YOUR ASSIGNMENT - Retype, word for word, every line from the one holding "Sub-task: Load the" through the one holding "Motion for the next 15" in the entries below, both included, and only those lines.

------------------------

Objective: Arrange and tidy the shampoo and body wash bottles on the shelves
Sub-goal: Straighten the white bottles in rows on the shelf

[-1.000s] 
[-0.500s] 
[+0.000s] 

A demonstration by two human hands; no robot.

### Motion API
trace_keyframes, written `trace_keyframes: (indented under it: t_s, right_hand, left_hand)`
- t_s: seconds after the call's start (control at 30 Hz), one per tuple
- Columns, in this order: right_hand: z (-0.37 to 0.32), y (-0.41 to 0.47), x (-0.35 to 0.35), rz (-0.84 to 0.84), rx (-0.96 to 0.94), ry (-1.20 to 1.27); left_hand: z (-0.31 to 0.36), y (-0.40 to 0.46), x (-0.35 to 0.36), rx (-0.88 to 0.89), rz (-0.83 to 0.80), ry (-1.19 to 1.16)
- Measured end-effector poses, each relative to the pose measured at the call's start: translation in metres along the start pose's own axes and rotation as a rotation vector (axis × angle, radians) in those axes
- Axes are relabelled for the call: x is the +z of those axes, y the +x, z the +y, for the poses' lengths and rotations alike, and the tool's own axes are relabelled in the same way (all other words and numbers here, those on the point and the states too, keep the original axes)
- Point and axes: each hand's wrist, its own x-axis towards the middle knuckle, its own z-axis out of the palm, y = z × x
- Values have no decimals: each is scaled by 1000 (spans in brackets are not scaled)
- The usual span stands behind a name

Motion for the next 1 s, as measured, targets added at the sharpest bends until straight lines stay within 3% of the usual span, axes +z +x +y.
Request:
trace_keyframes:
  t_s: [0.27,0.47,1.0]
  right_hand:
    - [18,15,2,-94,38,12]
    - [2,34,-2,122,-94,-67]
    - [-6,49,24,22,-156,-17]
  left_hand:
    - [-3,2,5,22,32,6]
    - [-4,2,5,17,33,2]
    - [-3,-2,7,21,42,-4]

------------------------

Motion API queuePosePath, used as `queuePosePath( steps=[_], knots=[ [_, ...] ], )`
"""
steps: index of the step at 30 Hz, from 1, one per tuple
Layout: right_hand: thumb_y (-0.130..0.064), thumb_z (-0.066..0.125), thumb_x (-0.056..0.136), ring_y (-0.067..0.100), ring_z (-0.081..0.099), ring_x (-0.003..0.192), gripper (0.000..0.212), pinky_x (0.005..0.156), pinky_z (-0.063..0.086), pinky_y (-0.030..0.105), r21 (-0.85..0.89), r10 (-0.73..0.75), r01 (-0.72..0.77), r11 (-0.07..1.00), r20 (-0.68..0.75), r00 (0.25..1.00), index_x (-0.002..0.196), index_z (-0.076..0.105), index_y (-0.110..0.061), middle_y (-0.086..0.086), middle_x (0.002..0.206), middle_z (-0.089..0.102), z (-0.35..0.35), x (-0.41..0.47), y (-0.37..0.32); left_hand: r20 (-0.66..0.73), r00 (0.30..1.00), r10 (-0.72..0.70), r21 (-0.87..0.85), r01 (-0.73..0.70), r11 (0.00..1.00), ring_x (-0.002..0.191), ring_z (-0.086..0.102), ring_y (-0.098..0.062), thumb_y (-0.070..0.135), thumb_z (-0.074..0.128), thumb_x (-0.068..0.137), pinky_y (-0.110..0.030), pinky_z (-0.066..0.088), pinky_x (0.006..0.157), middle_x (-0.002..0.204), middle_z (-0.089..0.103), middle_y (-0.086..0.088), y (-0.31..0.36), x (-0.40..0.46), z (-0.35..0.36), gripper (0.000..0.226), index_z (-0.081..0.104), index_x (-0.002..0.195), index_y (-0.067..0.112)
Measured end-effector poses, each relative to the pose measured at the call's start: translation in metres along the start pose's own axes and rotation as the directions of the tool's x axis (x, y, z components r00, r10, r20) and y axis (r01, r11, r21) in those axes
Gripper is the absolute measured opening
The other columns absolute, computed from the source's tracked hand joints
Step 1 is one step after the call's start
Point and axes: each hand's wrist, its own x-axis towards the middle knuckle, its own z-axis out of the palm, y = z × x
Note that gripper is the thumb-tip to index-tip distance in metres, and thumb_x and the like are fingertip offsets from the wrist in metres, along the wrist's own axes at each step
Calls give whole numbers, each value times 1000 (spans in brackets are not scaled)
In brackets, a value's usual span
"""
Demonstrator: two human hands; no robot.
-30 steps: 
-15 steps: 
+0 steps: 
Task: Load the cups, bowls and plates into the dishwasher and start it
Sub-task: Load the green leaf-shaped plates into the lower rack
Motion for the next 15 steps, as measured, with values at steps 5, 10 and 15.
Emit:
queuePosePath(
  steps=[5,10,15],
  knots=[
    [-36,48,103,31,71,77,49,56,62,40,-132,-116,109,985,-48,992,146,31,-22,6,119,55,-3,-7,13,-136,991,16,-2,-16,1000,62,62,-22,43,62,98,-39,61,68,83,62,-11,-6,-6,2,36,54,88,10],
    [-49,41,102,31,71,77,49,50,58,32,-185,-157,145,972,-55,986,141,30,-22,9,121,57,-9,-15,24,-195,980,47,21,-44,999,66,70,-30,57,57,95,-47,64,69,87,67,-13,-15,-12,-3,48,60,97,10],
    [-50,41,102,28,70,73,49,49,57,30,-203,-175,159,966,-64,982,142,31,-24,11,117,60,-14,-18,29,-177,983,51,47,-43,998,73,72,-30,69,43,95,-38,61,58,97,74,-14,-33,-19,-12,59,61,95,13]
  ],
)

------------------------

WRITTEN RESPONSE -
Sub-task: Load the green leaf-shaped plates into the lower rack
Motion for the next 15 steps, as measured, with values at steps 5, 10 and 15.

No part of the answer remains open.